The Icrier report said the country’s retail sector is likely to grow at 13% till 2011-12 where organized retail is expected to swell at a torrid pace of 45-50% in this period while unorganized retail will grow at about 10%. The study was conducted over months in 10 Indian cities and surveyed some 2,000 small traders, about 1,000 consumers, 100 intermediaries and 197 farmers.
The report also says that consumers whose monthly household income is less than Rs10,000 and those who spend less than Rs250 in each visit would get the maximum discounts at a discount store. This suggests that they would be the greatest beneficiaries of the growth of organized retail.
The government will now study Icrier’s suggestions, specially the recommendations on empowering the small retailers, including easy availability of bank loans, said Kumar.

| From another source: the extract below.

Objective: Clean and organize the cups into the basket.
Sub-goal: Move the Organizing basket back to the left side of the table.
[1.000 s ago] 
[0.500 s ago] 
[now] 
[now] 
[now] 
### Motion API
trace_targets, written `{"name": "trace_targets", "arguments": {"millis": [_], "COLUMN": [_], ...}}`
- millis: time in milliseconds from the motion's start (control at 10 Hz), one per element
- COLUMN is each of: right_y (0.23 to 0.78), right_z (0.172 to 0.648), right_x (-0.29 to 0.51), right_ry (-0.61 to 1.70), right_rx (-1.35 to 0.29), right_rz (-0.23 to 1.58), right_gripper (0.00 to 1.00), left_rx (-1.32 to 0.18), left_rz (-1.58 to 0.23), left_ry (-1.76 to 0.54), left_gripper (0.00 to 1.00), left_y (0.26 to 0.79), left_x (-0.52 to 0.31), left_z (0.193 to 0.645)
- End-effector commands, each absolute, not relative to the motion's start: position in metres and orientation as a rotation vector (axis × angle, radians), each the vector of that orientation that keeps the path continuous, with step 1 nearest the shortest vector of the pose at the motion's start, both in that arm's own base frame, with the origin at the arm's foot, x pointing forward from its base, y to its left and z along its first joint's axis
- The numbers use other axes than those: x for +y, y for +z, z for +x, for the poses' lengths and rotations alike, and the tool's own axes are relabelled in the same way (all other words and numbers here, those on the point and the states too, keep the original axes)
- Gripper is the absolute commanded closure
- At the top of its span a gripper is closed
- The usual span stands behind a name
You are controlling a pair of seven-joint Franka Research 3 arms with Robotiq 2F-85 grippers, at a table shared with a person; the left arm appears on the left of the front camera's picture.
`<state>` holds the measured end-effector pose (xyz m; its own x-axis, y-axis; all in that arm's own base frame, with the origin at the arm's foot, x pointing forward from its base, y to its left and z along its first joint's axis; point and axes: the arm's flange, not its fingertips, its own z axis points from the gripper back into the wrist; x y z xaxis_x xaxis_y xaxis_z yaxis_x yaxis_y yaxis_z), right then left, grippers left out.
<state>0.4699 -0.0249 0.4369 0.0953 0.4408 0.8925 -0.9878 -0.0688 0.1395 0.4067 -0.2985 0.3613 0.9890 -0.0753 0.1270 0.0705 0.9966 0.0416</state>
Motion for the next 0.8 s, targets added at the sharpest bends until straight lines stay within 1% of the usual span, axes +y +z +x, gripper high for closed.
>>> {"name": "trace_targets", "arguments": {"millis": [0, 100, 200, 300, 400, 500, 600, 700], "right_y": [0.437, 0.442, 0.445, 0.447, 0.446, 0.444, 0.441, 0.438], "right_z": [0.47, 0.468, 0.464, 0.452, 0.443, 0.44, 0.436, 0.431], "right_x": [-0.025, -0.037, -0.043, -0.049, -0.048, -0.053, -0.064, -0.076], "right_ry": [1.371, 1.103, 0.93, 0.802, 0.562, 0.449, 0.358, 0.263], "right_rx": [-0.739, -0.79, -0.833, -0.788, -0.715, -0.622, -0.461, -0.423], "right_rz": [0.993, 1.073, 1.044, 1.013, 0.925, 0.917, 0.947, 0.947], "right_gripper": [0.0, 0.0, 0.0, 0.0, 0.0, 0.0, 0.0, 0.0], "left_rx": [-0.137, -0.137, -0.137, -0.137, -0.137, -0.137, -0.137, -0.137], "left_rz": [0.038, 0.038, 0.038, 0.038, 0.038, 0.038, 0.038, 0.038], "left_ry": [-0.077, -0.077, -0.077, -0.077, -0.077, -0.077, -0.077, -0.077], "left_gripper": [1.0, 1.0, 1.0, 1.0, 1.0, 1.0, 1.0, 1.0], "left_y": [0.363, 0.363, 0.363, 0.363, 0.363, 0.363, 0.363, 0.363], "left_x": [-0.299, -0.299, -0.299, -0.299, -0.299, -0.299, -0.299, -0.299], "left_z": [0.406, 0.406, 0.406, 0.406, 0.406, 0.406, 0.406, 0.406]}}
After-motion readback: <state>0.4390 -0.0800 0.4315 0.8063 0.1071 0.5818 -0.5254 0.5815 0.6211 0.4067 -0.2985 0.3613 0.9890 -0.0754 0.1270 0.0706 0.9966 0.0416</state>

“The next thing would be to consult with various stakeholders and the ministry concerned,” says Ajay Shankar, secretary, department of industrial policy and promotion, the commerce ministry unit that commissioned the study. “We will put the report in the public domain and have an informed debate before deciding anything.”
Opponents of modern retailers dubbed the report as “short-sighted”.
“They just talked of the short-term impact and there is no debate on the long-term impact on farmers and the unorganized sector,” said Dharmendra Kumar, director of India FDI Watch, a group that opposes the entry of foreign and Indian companies into the country retail industry, which is expected to swell to more than $600 billion (Rs25.56 trillion) in the next four years from about $300 billion at present. “It’s a question of the survival of the small ones and people are getting displaced and the (modern retailers) are expanding only at the cost of the unorganized retailers.”
Meanwhile, a study by Nielsen Co., released on Monday, says that retailing through branded stores in India expanded by 90% between November 2006 and November 2007, based on a survey conducted in eight cities.